--- What you will do ---
Please copy all of the data that follows exactly, leaving any pictures out.

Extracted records

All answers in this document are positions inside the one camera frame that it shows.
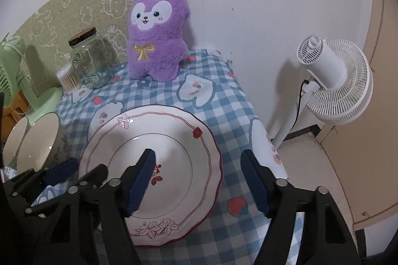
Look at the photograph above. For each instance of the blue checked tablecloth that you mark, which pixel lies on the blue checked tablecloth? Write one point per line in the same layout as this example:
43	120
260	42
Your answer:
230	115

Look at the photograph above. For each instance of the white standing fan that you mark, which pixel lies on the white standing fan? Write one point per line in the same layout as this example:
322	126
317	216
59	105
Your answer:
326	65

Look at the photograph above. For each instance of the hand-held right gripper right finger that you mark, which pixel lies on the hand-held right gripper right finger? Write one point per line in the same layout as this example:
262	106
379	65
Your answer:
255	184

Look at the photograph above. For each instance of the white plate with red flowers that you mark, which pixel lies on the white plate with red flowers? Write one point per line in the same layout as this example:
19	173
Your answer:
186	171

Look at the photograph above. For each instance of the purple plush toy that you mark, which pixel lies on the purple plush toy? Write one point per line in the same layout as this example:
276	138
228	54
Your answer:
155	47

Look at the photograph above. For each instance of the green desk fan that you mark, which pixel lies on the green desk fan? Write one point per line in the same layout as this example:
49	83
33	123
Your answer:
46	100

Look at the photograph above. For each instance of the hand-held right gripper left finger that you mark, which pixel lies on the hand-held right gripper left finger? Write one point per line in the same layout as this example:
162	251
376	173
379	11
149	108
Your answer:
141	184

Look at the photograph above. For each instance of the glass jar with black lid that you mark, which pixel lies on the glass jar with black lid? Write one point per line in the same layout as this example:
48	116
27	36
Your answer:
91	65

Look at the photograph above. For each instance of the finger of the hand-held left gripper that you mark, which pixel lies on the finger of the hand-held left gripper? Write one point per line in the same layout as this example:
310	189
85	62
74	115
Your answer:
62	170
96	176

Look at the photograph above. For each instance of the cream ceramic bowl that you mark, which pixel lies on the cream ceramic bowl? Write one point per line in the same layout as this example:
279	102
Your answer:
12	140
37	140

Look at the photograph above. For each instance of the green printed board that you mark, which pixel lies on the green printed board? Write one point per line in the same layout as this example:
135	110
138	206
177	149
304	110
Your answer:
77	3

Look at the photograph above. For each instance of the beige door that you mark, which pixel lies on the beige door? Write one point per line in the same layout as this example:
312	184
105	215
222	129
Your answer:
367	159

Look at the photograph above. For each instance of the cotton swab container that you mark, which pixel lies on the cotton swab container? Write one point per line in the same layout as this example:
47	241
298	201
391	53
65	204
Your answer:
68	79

--- Finished task ---
All answers in this document are positions inside the one camera frame that it shows.
Look at the photograph above. For each instance of the blue checked tablecloth that you mark, which pixel lies on the blue checked tablecloth? Write one point per line in the same layout as this example:
43	120
260	42
Your answer:
230	115

Look at the photograph above. For each instance of the white standing fan that you mark, which pixel lies on the white standing fan? Write one point per line in the same layout as this example:
322	126
317	216
59	105
Your answer:
326	65

Look at the photograph above. For each instance of the hand-held right gripper right finger that you mark, which pixel lies on the hand-held right gripper right finger? Write one point per line in the same layout as this example:
262	106
379	65
Your answer:
255	184

Look at the photograph above. For each instance of the white plate with red flowers that you mark, which pixel lies on the white plate with red flowers? Write one point per line in the same layout as this example:
19	173
Your answer:
186	171

Look at the photograph above. For each instance of the purple plush toy that you mark, which pixel lies on the purple plush toy? Write one point per line in the same layout as this example:
276	138
228	54
Your answer:
155	47

Look at the photograph above. For each instance of the green desk fan that you mark, which pixel lies on the green desk fan? Write one point per line in the same layout as this example:
49	83
33	123
Your answer:
46	100

Look at the photograph above. For each instance of the hand-held right gripper left finger that you mark, which pixel lies on the hand-held right gripper left finger? Write one point per line in the same layout as this example:
162	251
376	173
379	11
149	108
Your answer:
141	184

Look at the photograph above. For each instance of the glass jar with black lid that you mark, which pixel lies on the glass jar with black lid? Write one point per line in the same layout as this example:
48	116
27	36
Your answer:
91	65

Look at the photograph above. For each instance of the finger of the hand-held left gripper that you mark, which pixel lies on the finger of the hand-held left gripper? Write one point per line in the same layout as this example:
310	189
85	62
74	115
Your answer:
62	170
96	176

Look at the photograph above. For each instance of the cream ceramic bowl that you mark, which pixel lies on the cream ceramic bowl? Write one point per line in the same layout as this example:
279	102
Your answer:
12	140
37	140

Look at the photograph above. For each instance of the green printed board that you mark, which pixel lies on the green printed board? Write one point per line in the same layout as this example:
135	110
138	206
177	149
304	110
Your answer:
77	3

Look at the photograph above. For each instance of the beige door that you mark, which pixel lies on the beige door? Write one point per line in the same layout as this example:
312	184
105	215
222	129
Your answer:
367	159

Look at the photograph above. For each instance of the cotton swab container that you mark, which pixel lies on the cotton swab container? Write one point per line in the same layout as this example:
47	241
298	201
391	53
65	204
Your answer:
68	79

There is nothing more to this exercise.